Current Data Privacy Laws Have Gaps. COPPA only protects the data of children under the age of 13. But as the Committee members pointed out, teenagers and young adults need protection too, especially in light of the shift to remote learning and the use of social media platforms such as TikTok. Likewise, HIPAA only applies to certain covered healthcare entities, leaving the data provided by consumers on health and fitness apps/devices unprotected. As technologies continue to advance and we enter the world of 5G, the law lags behind. And opt-in consent for everything (like the cookie banners and privacy policies we encounter on nearly every website) won’t cut it.

The “Patchwork” of State, Federal, and Industry-Specific Laws Isn’t Working. Consumers travel across the U.S. and, as of now, have different privacy rights in every state, leading to confusion for consumers, businesses, and law enforcement alike. Furthermore, the internet and data know no (state) bounds. Internet service providers cannot be expected to create different systems for each geographic area.  

The U.S. Risks Losing Its Competitive Edge. Without a federal privacy law, the U.S. will take a backseat on the global stage, and the GDPR will become the global privacy standard, with no input from thought leaders in the United States. And with the EU-US Privacy Shield now invalidated, we need to address alternative means for international data transfer for U.S. businesses that operate overseas, and reduce skepticism and concern from Europeans (and the rest of the world) about our own privacy regime.
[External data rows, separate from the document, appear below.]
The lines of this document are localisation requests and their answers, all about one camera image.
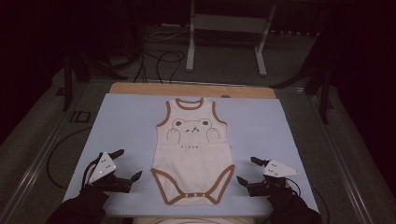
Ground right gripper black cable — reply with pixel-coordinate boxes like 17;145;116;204
285;177;331;224

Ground white metal stand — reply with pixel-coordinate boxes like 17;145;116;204
185;0;277;77

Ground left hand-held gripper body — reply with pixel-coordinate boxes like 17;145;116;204
88;151;134;194

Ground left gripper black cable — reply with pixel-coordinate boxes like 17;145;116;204
46;125;104;191

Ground metal frame rail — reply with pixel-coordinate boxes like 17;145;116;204
303;88;376;224
0;78;94;224

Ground white baby bodysuit brown trim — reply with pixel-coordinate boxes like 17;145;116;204
150;97;236;206

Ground black metal stand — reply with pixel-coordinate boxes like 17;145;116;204
268;65;334;125
55;50;129;112

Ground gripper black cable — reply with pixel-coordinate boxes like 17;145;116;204
285;177;331;224
46;125;104;191

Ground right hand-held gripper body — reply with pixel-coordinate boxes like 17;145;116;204
247;159;301;198

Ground black floor cables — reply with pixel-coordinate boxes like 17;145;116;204
133;29;188;85

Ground light blue mat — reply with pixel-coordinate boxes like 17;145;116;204
63;92;319;218

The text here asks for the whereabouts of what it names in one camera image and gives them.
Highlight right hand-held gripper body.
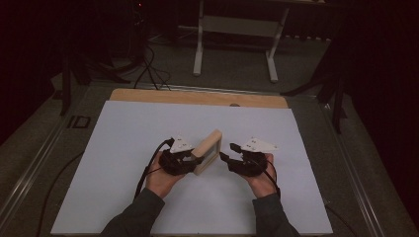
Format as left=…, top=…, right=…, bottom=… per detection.
left=229, top=136, right=278, bottom=178

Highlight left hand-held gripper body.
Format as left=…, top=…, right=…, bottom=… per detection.
left=158, top=134, right=196, bottom=177

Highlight person's right hand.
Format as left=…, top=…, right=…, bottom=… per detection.
left=242, top=152, right=280, bottom=198

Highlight person's left hand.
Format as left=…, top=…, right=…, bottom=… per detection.
left=144, top=151, right=185, bottom=199

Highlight black floor cable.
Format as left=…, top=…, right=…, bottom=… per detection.
left=323, top=202, right=359, bottom=237
left=35, top=150, right=86, bottom=237

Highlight black floor cables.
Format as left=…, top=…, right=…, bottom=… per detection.
left=132, top=44, right=173, bottom=91

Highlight black tripod stand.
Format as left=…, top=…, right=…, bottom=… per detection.
left=58, top=48, right=132, bottom=117
left=281, top=58, right=349, bottom=134

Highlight white table sheet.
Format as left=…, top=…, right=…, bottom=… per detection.
left=50, top=100, right=334, bottom=236

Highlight small wooden tray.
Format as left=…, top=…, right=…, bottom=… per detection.
left=191, top=128, right=223, bottom=177

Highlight white metal table frame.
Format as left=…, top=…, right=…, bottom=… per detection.
left=192, top=0, right=291, bottom=84

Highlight left hand-held gripper cable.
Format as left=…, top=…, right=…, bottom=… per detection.
left=132, top=137, right=175, bottom=200

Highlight metal floor rail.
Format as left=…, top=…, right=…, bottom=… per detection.
left=0, top=95, right=91, bottom=225
left=315, top=94, right=387, bottom=237

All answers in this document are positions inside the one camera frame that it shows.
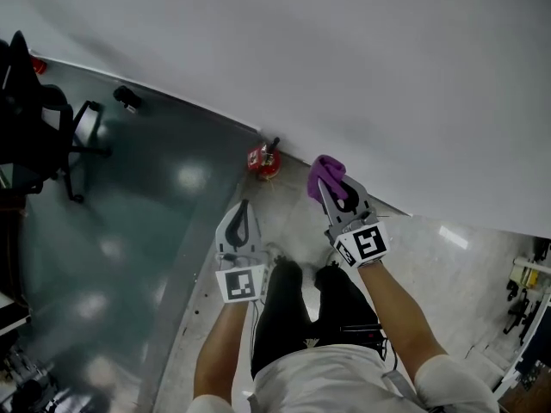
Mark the red fire extinguisher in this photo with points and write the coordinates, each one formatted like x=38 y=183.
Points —
x=268 y=162

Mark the small red object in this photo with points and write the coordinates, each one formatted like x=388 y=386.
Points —
x=39 y=65

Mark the black waist device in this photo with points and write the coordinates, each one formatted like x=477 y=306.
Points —
x=363 y=333

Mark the person's left forearm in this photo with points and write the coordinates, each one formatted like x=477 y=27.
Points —
x=221 y=351

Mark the black office chair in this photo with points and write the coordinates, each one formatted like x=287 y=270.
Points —
x=39 y=127

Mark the person's right shoe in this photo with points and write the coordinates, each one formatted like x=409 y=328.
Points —
x=333 y=258

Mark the person's white shirt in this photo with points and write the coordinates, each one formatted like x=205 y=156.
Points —
x=327 y=381

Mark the black tools on rack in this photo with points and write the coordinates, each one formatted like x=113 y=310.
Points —
x=518 y=312

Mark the person's right forearm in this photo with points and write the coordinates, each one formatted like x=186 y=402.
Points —
x=400 y=316

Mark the person's left shoe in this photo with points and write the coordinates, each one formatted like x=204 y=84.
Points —
x=274 y=254

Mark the person's black trousers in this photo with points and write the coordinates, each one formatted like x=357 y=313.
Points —
x=292 y=312

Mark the black cylindrical floor object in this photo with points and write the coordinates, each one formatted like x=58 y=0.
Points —
x=127 y=96

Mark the person's shoe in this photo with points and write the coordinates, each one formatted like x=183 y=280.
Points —
x=333 y=258
x=274 y=254

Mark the white desk edge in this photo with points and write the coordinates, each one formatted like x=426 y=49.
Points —
x=13 y=314

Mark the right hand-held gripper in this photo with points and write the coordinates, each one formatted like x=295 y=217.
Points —
x=365 y=241

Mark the purple cloth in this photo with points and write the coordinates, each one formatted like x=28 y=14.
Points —
x=326 y=174

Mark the white metal rack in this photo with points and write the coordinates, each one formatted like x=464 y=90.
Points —
x=523 y=338

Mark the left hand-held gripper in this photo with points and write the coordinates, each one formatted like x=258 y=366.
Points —
x=241 y=284

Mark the yellow box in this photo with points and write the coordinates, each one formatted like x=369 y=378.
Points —
x=529 y=279

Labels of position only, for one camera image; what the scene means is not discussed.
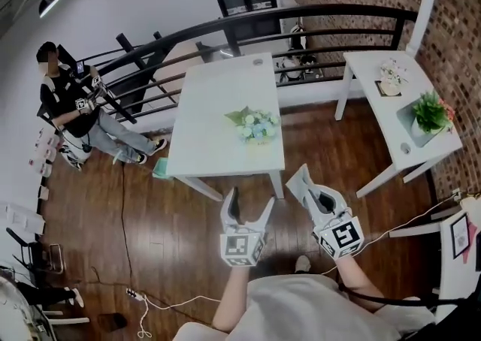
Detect arched white wall light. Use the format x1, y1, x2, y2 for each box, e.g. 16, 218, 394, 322
39, 0, 64, 19

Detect dark floor socket cover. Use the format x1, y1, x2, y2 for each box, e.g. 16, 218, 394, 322
98, 312, 127, 335

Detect black metal railing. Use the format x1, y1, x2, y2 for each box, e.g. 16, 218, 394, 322
37, 3, 418, 126

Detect cardboard box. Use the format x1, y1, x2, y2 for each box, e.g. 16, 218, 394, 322
157, 41, 207, 104

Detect metal frame stand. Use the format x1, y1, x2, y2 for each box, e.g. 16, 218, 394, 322
48, 243, 65, 275

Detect blue flower pot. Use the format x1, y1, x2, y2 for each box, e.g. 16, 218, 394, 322
224, 105, 282, 147

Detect black tablet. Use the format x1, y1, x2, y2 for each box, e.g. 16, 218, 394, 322
473, 230, 481, 273

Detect white desk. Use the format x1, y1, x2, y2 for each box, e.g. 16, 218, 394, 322
389, 196, 481, 314

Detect grey wiping cloth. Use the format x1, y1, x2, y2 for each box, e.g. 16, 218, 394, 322
285, 164, 316, 207

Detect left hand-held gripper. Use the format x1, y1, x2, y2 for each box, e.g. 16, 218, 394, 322
219, 186, 277, 268

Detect black white bags heap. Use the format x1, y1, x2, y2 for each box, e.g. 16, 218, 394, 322
277, 23, 326, 81

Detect white chair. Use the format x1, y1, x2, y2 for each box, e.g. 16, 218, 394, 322
28, 307, 91, 327

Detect white cable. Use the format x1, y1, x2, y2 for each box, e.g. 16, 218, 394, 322
359, 195, 460, 249
137, 294, 223, 339

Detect teal dustpan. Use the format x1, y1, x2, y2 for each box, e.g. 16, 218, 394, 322
153, 157, 170, 180

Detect row of white red-label bottles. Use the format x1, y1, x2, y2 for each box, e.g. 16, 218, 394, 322
28, 127, 61, 177

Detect person's light t-shirt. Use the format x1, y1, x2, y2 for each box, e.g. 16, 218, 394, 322
174, 273, 437, 341

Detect dark square coaster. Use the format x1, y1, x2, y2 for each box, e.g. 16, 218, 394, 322
374, 79, 402, 98

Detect pink paper sheet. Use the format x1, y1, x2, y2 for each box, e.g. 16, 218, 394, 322
464, 219, 478, 264

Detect white side table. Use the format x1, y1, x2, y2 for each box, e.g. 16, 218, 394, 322
334, 50, 464, 199

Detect person's right forearm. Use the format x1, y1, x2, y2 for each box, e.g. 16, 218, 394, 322
334, 255, 386, 306

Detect black chair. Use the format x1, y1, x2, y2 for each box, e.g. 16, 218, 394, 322
36, 102, 65, 132

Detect white flat box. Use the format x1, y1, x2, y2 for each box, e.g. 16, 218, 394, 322
0, 202, 46, 235

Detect black framed card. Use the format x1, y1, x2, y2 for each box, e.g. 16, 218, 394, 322
450, 213, 470, 260

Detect person's left forearm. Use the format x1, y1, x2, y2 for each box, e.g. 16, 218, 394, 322
212, 266, 251, 333

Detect large white table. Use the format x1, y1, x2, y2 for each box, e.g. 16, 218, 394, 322
165, 52, 286, 202

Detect green plant in white pot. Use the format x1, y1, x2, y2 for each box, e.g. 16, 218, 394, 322
411, 89, 452, 137

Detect white pillar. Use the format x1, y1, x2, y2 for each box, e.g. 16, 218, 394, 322
405, 0, 440, 59

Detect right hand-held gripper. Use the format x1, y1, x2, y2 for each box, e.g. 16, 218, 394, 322
299, 186, 365, 261

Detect thin black floor cable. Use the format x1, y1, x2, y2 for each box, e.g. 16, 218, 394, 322
89, 164, 177, 309

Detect pink flower plant pot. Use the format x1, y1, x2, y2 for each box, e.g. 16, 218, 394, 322
437, 98, 456, 122

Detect white and black bag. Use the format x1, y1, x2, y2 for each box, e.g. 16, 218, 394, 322
59, 143, 89, 171

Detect white flowers in pot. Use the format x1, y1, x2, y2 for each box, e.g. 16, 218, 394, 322
378, 57, 410, 93

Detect grey tray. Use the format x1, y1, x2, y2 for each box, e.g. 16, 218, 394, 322
396, 101, 454, 148

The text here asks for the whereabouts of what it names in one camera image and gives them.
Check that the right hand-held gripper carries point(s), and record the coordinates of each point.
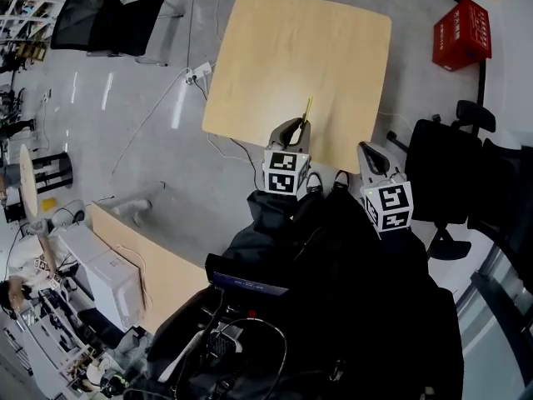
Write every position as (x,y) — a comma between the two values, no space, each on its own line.
(389,206)

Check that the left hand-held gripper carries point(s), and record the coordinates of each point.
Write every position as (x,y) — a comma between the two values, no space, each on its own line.
(285,173)

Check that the small yellow pen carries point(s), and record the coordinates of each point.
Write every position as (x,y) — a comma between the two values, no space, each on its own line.
(308,106)

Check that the person's left forearm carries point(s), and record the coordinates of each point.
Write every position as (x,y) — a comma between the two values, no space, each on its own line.
(268,211)

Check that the person's right forearm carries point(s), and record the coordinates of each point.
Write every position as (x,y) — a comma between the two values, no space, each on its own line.
(401,250)

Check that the person's right shoe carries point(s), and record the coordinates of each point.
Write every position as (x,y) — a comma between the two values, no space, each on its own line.
(341,180)

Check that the person's shoe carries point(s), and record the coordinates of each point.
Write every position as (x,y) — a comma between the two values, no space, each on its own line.
(341,180)
(314,183)

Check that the person's left shoe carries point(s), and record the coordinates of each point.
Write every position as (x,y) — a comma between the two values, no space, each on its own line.
(314,183)

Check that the black office chair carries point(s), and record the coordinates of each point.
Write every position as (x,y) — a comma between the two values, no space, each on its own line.
(445,173)

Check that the square wooden table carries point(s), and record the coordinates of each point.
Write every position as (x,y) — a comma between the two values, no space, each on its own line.
(291,56)

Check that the white power strip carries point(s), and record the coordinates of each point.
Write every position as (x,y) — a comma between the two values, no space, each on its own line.
(202,70)

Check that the person's black jacket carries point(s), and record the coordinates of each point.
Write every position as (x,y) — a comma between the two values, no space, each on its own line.
(354,306)

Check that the black chest screen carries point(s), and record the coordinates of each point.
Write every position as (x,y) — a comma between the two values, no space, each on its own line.
(245,277)

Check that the grey desk leg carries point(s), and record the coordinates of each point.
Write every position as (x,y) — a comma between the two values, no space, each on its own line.
(133,194)

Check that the large wooden desk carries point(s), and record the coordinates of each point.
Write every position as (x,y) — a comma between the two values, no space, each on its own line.
(166,265)

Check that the black mesh visitor chair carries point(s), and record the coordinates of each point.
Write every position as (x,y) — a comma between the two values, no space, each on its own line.
(108,23)

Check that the black equipment bag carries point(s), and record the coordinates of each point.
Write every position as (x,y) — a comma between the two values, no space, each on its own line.
(195,348)

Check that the white microwave oven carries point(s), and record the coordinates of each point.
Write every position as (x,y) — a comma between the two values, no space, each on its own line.
(116,290)

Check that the white box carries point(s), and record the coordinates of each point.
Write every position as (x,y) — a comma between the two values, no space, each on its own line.
(81,244)

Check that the small yellow floor object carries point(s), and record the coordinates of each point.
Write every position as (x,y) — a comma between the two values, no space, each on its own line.
(48,204)

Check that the round wooden table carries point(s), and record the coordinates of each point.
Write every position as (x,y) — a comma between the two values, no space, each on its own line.
(29,181)

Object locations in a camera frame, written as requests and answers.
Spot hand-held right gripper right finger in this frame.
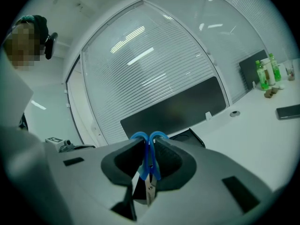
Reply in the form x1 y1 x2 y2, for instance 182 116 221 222
137 136 274 225

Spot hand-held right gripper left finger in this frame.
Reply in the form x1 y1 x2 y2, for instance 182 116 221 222
58 137 146 221

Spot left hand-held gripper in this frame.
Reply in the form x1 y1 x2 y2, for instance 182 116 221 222
45 136 97 153

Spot black box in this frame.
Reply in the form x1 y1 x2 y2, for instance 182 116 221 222
132 128 207 206

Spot blue-handled scissors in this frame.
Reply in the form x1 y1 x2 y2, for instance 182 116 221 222
130 131 170 207

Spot person's black printed shirt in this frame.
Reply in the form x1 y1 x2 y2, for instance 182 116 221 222
18 112 29 131

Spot long black desk divider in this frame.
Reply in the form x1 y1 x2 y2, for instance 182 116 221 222
120 76 227 141

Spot black smartphone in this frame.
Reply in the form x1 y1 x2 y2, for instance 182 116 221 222
276 104 300 121

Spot small brown object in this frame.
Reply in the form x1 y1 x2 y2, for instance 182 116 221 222
264 86 279 99

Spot person's head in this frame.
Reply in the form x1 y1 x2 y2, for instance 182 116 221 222
1 15 49 70

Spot clear glass cup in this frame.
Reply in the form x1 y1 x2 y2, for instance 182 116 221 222
284 59 297 82

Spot black head camera mount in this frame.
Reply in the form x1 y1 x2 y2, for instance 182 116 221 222
44 32 59 60
As to what the framework of the U.S. privacy law should look like, the Committee members generally agreed that it should:

  • Give consumers more control over their personal data, with the rights to access, modify, delete, and opt-out of the sale of their personal information (provided that consumers are provided meaningful choices and are not discriminated against for exercising their privacy rights);
  • Use clear and plain language so that consumers can understand their rights;
  • Be drafted to allow for flexibility with regard to advancing technologies and innovative data collection (such that the law is adaptable to future technologies); and
  • Expand the enforcement and rule-making authority of the FTC, along with increased funding and a larger staff. While some Committee members floated the idea of an independent Data Protection Authority, the general consensus was that we should build on the experience of the FTC. The panel also recognized that the FTC’s other functions, antitrust and consumer protection, have a strong nexus with privacy.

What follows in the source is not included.